## EXERCISE PROMPT:
The records follow. Print, word for word, the first line through the "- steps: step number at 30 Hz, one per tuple" line.

*** DATASET RECORDS ***

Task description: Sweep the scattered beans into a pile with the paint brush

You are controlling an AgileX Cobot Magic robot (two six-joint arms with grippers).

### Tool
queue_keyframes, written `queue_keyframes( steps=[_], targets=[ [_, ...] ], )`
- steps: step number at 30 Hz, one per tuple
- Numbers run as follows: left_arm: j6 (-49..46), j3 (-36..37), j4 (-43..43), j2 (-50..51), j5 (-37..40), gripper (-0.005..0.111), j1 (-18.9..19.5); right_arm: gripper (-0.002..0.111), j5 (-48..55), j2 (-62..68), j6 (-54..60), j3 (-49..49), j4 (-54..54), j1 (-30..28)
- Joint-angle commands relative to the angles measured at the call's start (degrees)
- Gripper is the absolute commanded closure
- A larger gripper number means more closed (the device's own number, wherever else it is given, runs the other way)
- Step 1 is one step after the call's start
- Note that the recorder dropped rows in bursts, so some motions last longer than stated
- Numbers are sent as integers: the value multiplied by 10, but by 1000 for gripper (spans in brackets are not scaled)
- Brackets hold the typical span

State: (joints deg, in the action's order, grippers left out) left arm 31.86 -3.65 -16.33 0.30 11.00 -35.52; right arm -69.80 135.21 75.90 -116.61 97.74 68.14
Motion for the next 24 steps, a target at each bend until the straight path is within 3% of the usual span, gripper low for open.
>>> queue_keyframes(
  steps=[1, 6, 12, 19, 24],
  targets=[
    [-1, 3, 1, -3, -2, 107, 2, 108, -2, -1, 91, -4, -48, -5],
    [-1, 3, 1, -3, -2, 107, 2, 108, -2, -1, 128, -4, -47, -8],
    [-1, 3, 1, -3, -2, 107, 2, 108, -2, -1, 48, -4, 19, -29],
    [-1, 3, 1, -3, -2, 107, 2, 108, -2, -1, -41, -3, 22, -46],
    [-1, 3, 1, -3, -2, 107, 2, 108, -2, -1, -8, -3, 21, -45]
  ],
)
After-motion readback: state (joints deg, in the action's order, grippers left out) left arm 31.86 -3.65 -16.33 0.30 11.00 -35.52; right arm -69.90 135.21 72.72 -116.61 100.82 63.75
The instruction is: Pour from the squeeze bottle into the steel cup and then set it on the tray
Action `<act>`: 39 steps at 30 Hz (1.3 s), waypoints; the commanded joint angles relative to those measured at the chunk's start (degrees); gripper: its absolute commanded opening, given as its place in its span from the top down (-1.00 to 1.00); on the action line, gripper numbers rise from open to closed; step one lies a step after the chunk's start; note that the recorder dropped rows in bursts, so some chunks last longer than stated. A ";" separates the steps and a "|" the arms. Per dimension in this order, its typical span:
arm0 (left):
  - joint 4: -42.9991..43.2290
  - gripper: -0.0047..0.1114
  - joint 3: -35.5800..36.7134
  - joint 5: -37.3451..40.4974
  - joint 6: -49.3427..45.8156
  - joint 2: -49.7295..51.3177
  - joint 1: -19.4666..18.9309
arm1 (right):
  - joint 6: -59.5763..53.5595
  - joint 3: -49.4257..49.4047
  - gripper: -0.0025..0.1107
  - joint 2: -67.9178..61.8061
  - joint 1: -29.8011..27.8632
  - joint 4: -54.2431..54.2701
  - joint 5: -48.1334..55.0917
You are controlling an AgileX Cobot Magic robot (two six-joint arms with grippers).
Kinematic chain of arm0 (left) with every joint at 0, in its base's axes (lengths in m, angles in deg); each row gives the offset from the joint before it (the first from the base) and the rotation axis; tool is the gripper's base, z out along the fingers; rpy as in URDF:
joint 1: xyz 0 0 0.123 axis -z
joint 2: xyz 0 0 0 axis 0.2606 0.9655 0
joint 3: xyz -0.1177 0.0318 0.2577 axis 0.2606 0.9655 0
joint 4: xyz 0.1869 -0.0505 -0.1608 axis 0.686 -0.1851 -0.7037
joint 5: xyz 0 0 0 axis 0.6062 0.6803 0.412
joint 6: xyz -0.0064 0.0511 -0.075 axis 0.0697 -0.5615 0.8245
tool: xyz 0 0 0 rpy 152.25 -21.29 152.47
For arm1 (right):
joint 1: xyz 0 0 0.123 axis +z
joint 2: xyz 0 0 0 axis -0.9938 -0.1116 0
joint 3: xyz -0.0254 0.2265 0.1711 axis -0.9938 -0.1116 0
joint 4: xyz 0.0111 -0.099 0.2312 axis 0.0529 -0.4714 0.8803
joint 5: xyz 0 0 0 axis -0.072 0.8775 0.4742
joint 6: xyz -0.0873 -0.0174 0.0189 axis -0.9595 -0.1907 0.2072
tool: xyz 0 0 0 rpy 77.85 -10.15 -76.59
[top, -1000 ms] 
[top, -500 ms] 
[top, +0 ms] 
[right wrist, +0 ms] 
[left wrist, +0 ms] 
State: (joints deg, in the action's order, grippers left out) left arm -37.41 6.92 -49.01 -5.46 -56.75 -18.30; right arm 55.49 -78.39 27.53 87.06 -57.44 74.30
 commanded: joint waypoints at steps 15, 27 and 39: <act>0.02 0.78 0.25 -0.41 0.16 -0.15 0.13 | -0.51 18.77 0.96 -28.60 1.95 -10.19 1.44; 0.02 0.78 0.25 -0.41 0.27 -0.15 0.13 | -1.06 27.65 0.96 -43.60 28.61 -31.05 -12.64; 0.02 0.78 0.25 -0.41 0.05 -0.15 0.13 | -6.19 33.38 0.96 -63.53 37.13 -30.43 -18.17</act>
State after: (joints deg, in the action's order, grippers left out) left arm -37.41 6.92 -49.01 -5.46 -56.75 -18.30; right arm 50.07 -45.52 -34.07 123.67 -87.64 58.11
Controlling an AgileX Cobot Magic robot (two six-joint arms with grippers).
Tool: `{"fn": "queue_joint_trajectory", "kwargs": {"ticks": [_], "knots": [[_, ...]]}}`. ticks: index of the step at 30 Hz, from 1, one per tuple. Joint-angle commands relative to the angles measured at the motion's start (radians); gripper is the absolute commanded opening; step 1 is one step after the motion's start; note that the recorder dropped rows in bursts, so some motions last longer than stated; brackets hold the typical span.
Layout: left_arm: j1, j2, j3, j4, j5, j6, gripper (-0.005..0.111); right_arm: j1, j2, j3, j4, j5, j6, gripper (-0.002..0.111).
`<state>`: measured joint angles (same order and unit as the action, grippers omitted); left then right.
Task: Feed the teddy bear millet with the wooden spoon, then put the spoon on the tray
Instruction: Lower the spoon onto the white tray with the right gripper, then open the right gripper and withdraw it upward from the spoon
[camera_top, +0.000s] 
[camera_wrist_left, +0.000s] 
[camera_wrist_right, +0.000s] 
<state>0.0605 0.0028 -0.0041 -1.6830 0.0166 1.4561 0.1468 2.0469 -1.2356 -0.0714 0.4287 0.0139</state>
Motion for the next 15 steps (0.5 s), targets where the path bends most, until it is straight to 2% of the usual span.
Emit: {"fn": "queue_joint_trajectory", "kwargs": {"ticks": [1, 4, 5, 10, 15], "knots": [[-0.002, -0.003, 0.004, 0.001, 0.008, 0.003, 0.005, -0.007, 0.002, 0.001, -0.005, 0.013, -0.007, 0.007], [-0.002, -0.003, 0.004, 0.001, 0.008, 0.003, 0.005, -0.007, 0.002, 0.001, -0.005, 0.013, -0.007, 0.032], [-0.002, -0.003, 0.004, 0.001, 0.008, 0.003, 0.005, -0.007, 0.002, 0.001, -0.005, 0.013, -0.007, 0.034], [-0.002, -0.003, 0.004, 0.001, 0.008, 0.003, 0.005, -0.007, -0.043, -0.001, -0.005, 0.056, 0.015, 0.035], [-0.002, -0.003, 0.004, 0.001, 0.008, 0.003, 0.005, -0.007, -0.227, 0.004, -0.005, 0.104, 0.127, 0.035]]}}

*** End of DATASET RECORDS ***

## ANSWER:
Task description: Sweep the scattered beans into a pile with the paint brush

You are controlling an AgileX Cobot Magic robot (two six-joint arms with grippers).

### Tool
queue_keyframes, written `queue_keyframes( steps=[_], targets=[ [_, ...] ], )`
- steps: step number at 30 Hz, one per tuple

What was produced is the complete output.